Would you comply with the Fugitive Slave Law or would you resist it, and interpose on behalf of your citizens?
This week marked the 71st anniversary of Franklin Roosevelt’s signing of Executive Order 9066. The order authorized the Secretary of War and the U.S. Army to create military zones “from which any or all persons may be excluded.” The order left who might be excluded to the military’s discretion. Roughly 120,000 Japanese Americans were rounded up and sent to internment camps. Of those 62% were American citizens. Roughly 11,000 German Americans and 3,000 Italian Americans were also rounded up.
Recently, Washington State Senator Bob Hasegawa shared his emotional and traumatic story of how his parents, grandparents, aunts, and uncles were detained and spent three years living behind barbed wire and armed guards at the Minidoka Internment Camp in Idaho. They were all U.S. citizens and they were all denied due process. They were detained solely for being of Japanese descent.
In 1976, President Gerald Ford rescinded E.O. 9066 and said, “I call upon the American people to affirm with me this American Promise – that we have learned from the tragedy of that long-ago experience forever to treasure liberty and justice for each individual American, and resolve that this kind of action shall never again be repeated.”
Certain sections of the National Defense Authorization Act empower the federal government to indefinitely detain citizens without due process, without being charged with a crime, and without a trial by jury.
How are these parts of the NDAA any different than the Fugitive Slave Act of 1850? How are these parts of the NDAA any different than the Executive Order President Roosevelt signed?

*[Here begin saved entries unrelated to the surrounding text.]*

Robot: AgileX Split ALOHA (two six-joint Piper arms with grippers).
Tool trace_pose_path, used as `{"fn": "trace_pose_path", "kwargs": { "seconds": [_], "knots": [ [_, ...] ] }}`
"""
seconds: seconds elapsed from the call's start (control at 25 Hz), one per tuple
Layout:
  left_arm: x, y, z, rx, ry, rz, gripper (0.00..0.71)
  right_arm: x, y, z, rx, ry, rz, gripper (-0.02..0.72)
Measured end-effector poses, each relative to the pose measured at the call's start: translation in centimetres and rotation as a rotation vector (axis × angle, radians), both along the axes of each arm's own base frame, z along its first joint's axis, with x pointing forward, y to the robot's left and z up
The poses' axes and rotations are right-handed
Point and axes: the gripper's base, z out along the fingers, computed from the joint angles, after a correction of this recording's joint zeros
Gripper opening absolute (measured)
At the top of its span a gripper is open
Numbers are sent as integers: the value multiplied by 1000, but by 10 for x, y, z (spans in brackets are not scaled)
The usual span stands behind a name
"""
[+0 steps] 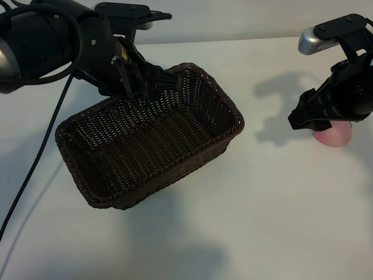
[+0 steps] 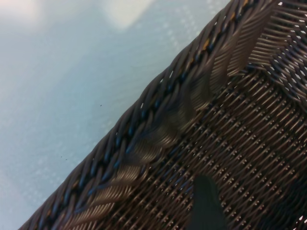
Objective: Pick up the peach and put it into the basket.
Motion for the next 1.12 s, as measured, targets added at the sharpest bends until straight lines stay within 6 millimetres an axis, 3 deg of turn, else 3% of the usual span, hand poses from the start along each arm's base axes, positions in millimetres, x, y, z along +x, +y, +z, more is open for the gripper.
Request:
{"fn": "trace_pose_path", "kwargs": {
  "seconds": [1.12],
  "knots": [
    [0, 0, 0, 3, -2, -1, 504, -1, 0, 0, 0, 12, 3, 595]
  ]
}}
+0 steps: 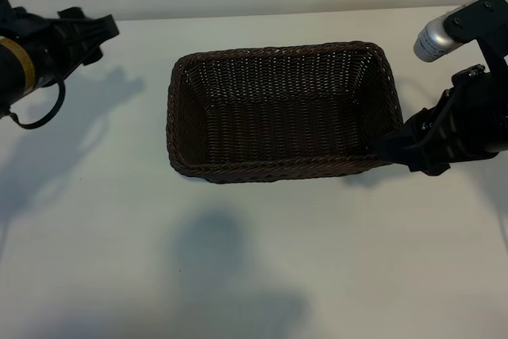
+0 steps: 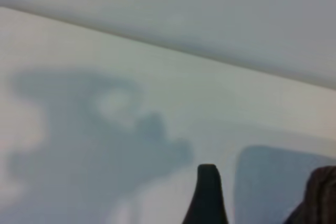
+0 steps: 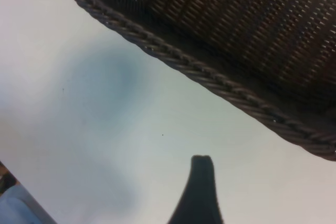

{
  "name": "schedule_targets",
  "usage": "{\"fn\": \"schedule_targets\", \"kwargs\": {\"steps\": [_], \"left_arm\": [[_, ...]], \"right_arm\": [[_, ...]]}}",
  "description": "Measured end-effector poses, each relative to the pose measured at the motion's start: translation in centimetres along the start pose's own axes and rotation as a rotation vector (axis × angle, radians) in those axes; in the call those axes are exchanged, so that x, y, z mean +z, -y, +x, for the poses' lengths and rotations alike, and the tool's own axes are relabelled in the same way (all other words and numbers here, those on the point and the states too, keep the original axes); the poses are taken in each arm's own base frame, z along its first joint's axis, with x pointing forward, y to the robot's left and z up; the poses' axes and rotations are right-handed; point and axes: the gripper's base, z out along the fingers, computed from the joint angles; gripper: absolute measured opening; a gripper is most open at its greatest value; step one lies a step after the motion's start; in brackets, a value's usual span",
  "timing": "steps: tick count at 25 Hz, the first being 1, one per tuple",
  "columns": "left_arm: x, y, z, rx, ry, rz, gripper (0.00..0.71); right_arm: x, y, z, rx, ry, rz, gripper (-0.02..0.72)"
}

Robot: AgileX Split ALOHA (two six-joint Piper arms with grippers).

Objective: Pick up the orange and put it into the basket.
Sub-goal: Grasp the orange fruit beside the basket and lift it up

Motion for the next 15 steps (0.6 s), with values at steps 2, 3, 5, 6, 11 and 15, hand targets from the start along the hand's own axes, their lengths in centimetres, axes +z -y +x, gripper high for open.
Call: {"fn": "schedule_targets", "kwargs": {"steps": [2, 3, 5, 6, 11, 15], "left_arm": [[-0.2, -0.2, 0.0, 0.030, -0.016, -0.030, 0.594], [-0.2, -0.3, -0.1, 0.046, -0.031, -0.051, 0.594], [-0.5, -0.3, -0.7, 0.096, -0.059, -0.086, 0.594], [-0.7, -0.2, -1.1, 0.105, -0.076, -0.099, 0.594], [-2.1, 1.0, -4.0, 0.254, -0.119, -0.112, 0.594], [-3.7, 0.8, -5.8, 0.330, -0.075, -0.148, 0.594]], "right_arm": [[0.0, 0.0, 0.0, 0.000, 0.000, 0.000, 0.593], [0.0, 0.0, 0.0, 0.000, 0.000, 0.000, 0.593], [0.0, 0.0, 0.0, 0.000, 0.000, 0.000, 0.593], [0.0, 0.0, 0.0, 0.000, 0.000, 0.000, 0.593], [0.0, 0.0, 0.0, 0.000, 0.000, 0.000, 0.593], [0.0, 0.0, 0.0, 0.000, -0.001, -0.001, 0.593]]}}
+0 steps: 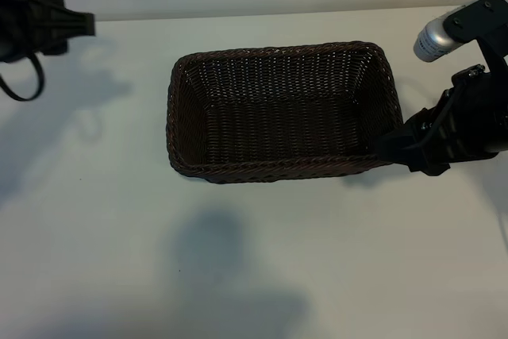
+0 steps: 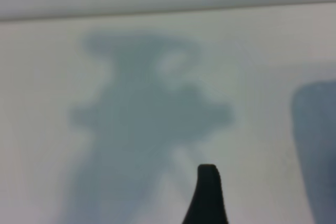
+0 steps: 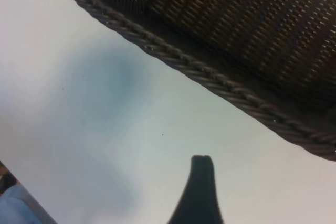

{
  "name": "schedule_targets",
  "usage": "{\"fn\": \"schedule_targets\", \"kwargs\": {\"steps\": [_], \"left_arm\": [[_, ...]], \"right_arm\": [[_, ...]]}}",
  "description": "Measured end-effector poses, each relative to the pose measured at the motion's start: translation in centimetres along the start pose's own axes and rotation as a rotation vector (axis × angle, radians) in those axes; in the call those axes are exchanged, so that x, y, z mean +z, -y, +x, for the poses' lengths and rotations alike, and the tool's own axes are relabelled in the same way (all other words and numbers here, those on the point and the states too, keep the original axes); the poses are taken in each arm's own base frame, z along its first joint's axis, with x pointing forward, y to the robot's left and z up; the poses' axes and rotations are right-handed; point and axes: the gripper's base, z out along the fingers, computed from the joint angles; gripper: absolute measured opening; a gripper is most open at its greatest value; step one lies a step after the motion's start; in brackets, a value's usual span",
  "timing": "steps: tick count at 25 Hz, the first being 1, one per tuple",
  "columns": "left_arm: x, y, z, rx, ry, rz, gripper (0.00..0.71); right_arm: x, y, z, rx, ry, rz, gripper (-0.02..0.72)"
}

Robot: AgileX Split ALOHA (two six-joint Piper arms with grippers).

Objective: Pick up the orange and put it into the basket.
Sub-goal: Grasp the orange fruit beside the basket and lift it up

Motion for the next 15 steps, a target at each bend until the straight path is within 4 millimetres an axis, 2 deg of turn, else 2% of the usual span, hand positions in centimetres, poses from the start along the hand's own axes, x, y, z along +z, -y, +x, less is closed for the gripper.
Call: {"fn": "schedule_targets", "kwargs": {"steps": [5, 15], "left_arm": [[-2.9, -3.4, -0.5, -0.033, 0.047, -0.117, 0.594], [-7.9, -9.7, 0.7, -0.136, 0.013, -0.202, 0.594]], "right_arm": [[0.0, 0.0, 0.0, 0.000, 0.000, 0.000, 0.593], [0.0, 0.0, 0.0, 0.000, 0.000, 0.000, 0.593]]}}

In nothing more than a stroke of the pen, a thousand years – a millennium – of due process rights are obliterated. You either believe in due process for all persons or you do not. It is unjust and discriminatory for legislators, executives, or the judiciary to deny due process rights to any person.
It is up to each and every one of you, at this moment in American history and the history of the State of Maryland, to leave your mark in defense of every persons’ right to due process, and to do precisely what James Madison said, “you have the right and are duty bound to interpose for arresting the progress of evil.”